Hi Bertrand,
On Sun, Mar 23, 2014 at 04:18:44PM +0100, Bertrand Jacquin wrote:
> Hi,
>
> I did this patch for dev19 some time ago but I am still not sure whether
> it is the best way to do it or not, and did not have the time to discuss
> it since. As the latest changes broke it and forced me to rebase it, and
> it's very useful for us, I'd like to propose it for inclusion before the
> final release if you think it's OK, or to discuss how it should be done.
Great!
> Main purpose wanted to achieve is it be able to use many backends
> without the need to declare each routing process from frontend to
> backend and instead use generic and dynamic switching when a sane
> parameter can be used from user request using the logformat logic. For
> example when we have a backend farm dedicated to each 'Host: ' http-header,
> it's pain in the ass to have to declare the backend and the relevant
> use_backend.
Yes I know there's this request coming from time to time. In fact it
was even planned to work like this before we finally went with ACLs
and use_backend, but we felt it would be a too limited design (eg: no
choice of other routing key).
> With the proposed solution, you first need to declare a dynamic
> use_backend as the following :
>
> use_backend bk_cust_%[hdr(Host)] if { hdr(Host) -m found }
>
> And then to declare the needed backend. For every new vhost hosted will only
> need to add the backend section to the configuration.
I'm not opposed to the feature at all, in fact I've even been involved
in a discussion about something more or less in this vein recently. But
I'm having some fears about the use of the %[] form in a use_backend
directive. Indeed, this string format was initially done only for
logformat. Then it was adopted for unique-id. Then for all http-request
directives.
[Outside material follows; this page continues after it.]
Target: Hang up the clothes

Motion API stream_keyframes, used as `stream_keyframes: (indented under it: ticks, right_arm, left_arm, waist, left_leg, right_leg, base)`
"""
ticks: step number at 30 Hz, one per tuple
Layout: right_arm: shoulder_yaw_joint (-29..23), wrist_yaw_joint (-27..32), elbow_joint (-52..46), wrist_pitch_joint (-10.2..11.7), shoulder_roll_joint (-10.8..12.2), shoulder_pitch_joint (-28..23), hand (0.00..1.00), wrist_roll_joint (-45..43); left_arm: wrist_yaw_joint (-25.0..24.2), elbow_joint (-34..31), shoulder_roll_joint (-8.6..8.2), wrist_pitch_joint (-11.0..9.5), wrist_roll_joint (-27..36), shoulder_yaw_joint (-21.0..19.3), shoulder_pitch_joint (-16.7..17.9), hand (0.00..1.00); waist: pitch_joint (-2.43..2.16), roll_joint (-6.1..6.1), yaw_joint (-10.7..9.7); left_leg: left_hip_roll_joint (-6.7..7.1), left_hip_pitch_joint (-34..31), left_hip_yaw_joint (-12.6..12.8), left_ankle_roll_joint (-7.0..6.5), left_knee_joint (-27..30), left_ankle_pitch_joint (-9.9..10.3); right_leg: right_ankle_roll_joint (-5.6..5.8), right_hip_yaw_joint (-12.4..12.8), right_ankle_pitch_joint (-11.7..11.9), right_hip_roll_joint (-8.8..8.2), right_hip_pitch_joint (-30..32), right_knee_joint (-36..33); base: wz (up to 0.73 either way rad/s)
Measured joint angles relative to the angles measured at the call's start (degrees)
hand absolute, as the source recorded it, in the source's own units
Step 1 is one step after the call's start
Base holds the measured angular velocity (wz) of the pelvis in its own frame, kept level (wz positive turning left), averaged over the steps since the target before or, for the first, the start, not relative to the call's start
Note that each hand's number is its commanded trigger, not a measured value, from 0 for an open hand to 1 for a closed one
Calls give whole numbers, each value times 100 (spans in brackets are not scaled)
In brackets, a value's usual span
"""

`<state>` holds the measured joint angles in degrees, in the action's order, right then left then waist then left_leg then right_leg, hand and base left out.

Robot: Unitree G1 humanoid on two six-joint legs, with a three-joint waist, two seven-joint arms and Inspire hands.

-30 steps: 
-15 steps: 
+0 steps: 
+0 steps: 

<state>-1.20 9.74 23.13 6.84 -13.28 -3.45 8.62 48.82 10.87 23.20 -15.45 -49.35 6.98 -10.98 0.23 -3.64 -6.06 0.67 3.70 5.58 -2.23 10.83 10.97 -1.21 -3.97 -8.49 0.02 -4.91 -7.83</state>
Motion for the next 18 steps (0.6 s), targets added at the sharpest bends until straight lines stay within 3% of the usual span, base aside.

And we start to see from time to time people trying to use
it in places which have no relation with it (eg: in ACL declaration).
I'm seeing several solutions in fact :
- yours above
- append some argument to use_backend to indicate that it's a logformat
string or a dynamic backend (eg: use_backend -d foo%[bar]), but "-d"
might be a valid backend name, so ...
- have a different directive name (eg: use_backend_dyn or use_backend_lf),
but that might increase the confusion for some users who will not
necessarily know that they're part of the same ruleset.
- put use_backend in http-request rules and clearly state that only
http-request can use logformat, but then it means that we can't do
it on TCP, and it can further confuse users who will try to chain
multiple backends using http-request rules in backends.
So in the end, I tend to think that your solution might still be the best
one, or the least confusing one. But I'd like to read other people's comments
about this, maybe someone has a better idea.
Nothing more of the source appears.